More than 20 nonprofit organizations assembled Friday to show their support for Chesapeake Energy and CEO Aubrey McClendon.
The press conference was billed as an impromptu event and was not organized by Chesapeake. But, despite weeks of bad headlines for McClendon and the Oklahoma City natural gas giant, nonprofit leaders said they aren’t worried about the future of the company, the Journal Record’s Brianna Bailey reports.
Chesapeake gave $31 million to charitable groups and projects in its operating areas, according to the company’s 2011 annual report. The donations were largely to education, health care and social service organizations.

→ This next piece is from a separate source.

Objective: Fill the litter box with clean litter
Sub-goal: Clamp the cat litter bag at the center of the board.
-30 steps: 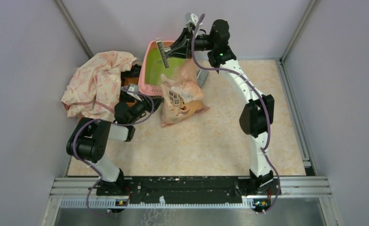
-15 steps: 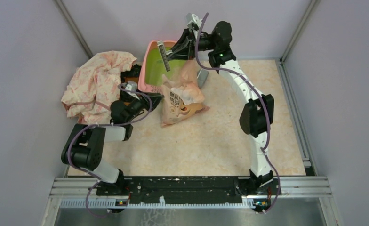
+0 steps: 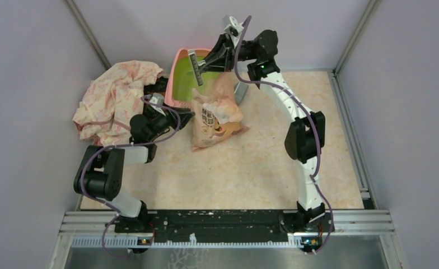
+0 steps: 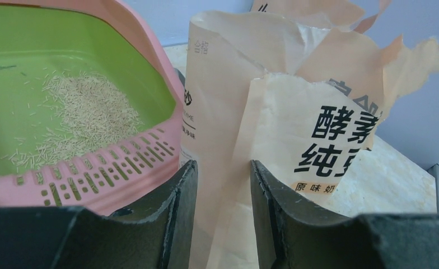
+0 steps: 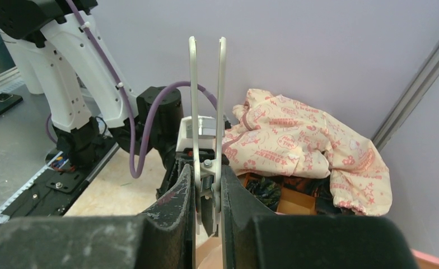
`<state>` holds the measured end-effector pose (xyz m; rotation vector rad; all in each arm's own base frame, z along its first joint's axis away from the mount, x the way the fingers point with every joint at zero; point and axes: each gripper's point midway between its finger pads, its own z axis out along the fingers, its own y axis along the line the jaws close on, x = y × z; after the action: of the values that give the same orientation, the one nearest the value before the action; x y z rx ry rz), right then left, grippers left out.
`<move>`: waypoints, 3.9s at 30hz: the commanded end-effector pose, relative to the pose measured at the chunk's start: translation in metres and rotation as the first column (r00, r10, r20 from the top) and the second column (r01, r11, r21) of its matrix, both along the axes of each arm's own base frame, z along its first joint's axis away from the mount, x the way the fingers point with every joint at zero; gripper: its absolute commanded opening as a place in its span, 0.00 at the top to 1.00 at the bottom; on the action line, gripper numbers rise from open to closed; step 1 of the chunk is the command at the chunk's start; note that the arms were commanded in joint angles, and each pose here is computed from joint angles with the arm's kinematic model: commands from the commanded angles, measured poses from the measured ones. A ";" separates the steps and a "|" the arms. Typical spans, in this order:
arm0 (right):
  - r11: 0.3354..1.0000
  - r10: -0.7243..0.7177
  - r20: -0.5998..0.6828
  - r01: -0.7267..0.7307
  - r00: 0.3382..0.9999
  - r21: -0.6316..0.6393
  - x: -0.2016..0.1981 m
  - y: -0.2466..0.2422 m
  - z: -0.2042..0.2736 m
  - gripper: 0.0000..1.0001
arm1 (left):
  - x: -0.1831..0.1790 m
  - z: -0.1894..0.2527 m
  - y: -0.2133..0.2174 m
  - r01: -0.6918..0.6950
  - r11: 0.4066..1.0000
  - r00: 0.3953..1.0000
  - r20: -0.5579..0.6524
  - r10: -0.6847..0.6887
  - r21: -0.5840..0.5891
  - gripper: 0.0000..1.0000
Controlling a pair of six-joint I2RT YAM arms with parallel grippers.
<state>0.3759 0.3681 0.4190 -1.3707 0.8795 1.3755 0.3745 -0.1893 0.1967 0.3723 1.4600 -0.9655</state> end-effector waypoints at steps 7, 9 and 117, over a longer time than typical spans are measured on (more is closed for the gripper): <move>0.999 0.016 0.036 -0.017 0.999 0.027 -0.001 -0.005 0.004 1.00 | 0.012 0.012 -0.012 0.095 0.995 0.993 0.074 -0.096 0.021 0.51; 1.000 0.018 0.037 -0.019 0.999 0.025 -0.001 -0.005 0.003 1.00 | 0.013 0.012 -0.009 0.088 0.996 0.993 0.073 -0.089 0.019 0.50; 0.992 0.124 -0.002 -0.124 0.992 -0.037 0.010 0.075 -0.056 1.00 | -0.022 0.016 0.019 0.188 0.981 0.979 0.086 -0.184 -0.045 1.00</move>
<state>0.3774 0.4340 0.3621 -1.4948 0.8669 1.5132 0.3616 -0.1699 0.1960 0.4485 1.4276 -1.1214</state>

Chesapeake is the largest contributor to United Way of Central Oklahoma, and the company and its employees pledged to donate $6.3 million to local United Way chapters in eight states, The Oklahoman’s Adam Wilmoth reports.
McClendon and the company’s recent scrutiny started with a report that the CEO had borrowed up to $1.1 billion in personal loans using his stake in the company’s wells as collateral. McClendon had been afforded a controversial CEO perk — now rescinded — that allowed him a stake in every well the company drilled, Reuters reported.
Last week, Chesapeake said it would replace McClendon as chairman of the board. A day later, another report surfaced that McClendon and SandRidge Energy CEO Tom Ward ran a $200 million hedge fund that traded commodities Chesapeake produced.
The Securities and Exchange Commission is informally probing, the Internal Revenue Service is examining, and U.S. Sen. Bill Nelson, D-Florida, has asked the Department of Justice to investigate. Eleven shareholders groups have filed lawsuits in response to the reports, The Oklahoman reports.
Friday’s meeting was designed to demonstrate the company’s contributions to the city and state.
“It’s not just about the financial resources they contribute. It’s also about all the volunteers they provide for so many nonprofits throughout the state,” Rodney Bivens, executive director of the Regional Food Bank of Oklahoma, tells the paper.